[56] In addition, the splicing regulated by minor spliceosomes is

[56] In addition, the splicing regulated by minor spliceosomes is a rate-limiting factor in the gene-splicing process.[56, 58] The speed of splicing alters the splicing as well as the stability of mRNA. Therefore, the disturbance of minor spliceosomes may affect the quality and quantity of many genes

(Fig. 1f–h). Indeed, the mutation of U4atac gene, the product of which is a key component of minor spliceosome, contributes to systemic developmental and degenerative disorders,[59-62] indicating that all tissues are vulnerable to the alteration of minor spliceosomes.
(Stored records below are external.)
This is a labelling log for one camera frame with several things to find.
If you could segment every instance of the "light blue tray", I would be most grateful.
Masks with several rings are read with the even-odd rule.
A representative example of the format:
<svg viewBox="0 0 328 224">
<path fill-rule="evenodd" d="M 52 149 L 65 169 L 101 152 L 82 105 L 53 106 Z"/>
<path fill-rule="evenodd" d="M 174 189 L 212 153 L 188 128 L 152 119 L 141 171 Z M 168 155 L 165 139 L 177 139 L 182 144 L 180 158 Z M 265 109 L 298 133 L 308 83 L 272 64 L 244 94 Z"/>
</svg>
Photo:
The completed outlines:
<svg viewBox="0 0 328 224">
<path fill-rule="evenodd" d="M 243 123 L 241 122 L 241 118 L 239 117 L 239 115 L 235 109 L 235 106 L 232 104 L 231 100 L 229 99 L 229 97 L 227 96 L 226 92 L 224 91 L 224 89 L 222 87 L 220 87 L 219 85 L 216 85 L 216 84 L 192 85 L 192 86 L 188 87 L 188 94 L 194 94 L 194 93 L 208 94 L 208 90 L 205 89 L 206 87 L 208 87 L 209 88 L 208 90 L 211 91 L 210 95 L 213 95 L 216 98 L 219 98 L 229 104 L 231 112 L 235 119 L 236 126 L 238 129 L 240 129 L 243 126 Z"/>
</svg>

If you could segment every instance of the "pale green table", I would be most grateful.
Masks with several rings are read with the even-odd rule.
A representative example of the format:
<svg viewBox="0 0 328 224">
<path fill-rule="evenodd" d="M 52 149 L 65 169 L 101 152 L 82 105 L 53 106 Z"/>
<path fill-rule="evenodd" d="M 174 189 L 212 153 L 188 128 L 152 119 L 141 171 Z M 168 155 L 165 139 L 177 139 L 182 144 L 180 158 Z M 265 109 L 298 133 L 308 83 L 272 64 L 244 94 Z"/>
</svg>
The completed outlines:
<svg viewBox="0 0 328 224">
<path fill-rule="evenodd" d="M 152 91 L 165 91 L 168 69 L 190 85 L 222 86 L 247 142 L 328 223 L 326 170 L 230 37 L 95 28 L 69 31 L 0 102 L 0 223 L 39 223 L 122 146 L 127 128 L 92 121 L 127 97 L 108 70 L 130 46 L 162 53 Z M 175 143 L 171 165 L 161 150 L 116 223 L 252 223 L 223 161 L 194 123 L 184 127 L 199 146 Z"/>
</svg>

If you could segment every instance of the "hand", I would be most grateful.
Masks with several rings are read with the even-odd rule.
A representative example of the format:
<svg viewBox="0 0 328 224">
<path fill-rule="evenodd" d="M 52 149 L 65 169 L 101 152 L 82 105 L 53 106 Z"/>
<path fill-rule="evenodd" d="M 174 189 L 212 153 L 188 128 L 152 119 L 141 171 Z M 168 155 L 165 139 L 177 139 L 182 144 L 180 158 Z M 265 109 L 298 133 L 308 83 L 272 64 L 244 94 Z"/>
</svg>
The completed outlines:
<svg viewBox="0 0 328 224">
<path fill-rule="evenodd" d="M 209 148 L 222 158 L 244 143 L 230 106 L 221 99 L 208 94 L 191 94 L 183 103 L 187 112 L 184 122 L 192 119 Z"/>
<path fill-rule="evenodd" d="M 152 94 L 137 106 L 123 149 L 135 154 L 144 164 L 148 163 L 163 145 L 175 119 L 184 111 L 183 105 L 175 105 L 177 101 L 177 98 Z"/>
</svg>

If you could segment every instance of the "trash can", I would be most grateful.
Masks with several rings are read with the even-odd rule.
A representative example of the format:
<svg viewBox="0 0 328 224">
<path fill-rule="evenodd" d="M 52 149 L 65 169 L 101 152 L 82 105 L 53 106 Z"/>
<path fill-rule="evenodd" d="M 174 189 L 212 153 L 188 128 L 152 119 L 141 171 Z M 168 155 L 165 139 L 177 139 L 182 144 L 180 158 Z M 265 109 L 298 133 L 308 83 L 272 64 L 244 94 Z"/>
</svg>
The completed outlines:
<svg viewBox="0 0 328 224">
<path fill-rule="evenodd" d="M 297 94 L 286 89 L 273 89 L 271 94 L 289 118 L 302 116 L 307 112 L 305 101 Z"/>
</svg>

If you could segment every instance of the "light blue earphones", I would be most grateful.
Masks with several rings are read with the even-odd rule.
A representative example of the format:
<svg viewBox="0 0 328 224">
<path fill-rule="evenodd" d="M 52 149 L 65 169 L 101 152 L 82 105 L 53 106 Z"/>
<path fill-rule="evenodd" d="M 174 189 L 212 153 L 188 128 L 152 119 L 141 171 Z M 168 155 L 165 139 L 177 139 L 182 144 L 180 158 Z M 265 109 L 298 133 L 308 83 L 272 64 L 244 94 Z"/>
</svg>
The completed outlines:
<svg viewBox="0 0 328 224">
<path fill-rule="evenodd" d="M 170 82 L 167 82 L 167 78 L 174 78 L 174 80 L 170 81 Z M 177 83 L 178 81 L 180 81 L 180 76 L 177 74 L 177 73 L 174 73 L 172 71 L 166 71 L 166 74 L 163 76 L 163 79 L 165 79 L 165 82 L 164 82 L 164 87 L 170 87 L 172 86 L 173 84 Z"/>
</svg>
Lenvatinib solubility dmso However, patients with the U4atac gene mutation with a less severe phenotype do not show motor neuron disease.[63] This result clearly indicates that selectivity in the motor neuron system cannot be explained simply by the vulnerability of the motor neuron system to the alteration of minor spliceosomes. Decreasing U12 snRNA may explain the selectivity in the motor neuron Metformin cell line system. Interestingly, mutation of the U2 snRNA gene causes selective granule cell loss in mice.[64] This is surprising for two reasons. First, U2 snRNA is involved in the major spliceosome, which is fundamental machinery

for pre-mRNA splicing. Second, although the gene for U2 snRNA is a multicopy, one of the U2 snRNA genes causes selective neurodegeneration. This may explain why the granular cell is more vulnerable to the depletion of U2 snRNA. However, the finding that the each U1 snRNA gene, which is also a multicopy, selectively regulates a subset of targeted genes suggests that each U2 snRNA gene may have a unique property for maintaining a specific type of splicing in specific cells.[65] Indeed, studies using a spinal muscular atrophy Drosophila model suggested Carnitine dehydrogenase that alteration of the splicing of U12 type intron in the specific gene in the intermediate and sensory neurons may result in selective motor neuron death.[66-68] Although the system selectivity in ALS may be explained by the limited TDP-43 pathology, it would be interesting to investigate whether alterations of the specific gene, which is regulated

by minor spliceosomes, may underlie the pathogenesis of ALS. Because the RNA-associated proteins have been identified as causative proteins for ALS as well as spinal muscular atrophy, the disturbance of RNA metabolism may underlie the pathogenesis of motor neuron diseases. In particular, the decline of minor spliceosome U snRNA in spinal muscular atrophy and ALS suggest the existence of a common molecular mechanism in motor neuron diseases. In addition, the evidence of alterations in the nuclear structure in ALS opens a new avenue for the study of neurodegenerative disease. Interestingly, it has been reported that product of FUS, another causative gene for ALS, interacts with SMN, and the number of Gems decreased in cultured cells depleted of FUS.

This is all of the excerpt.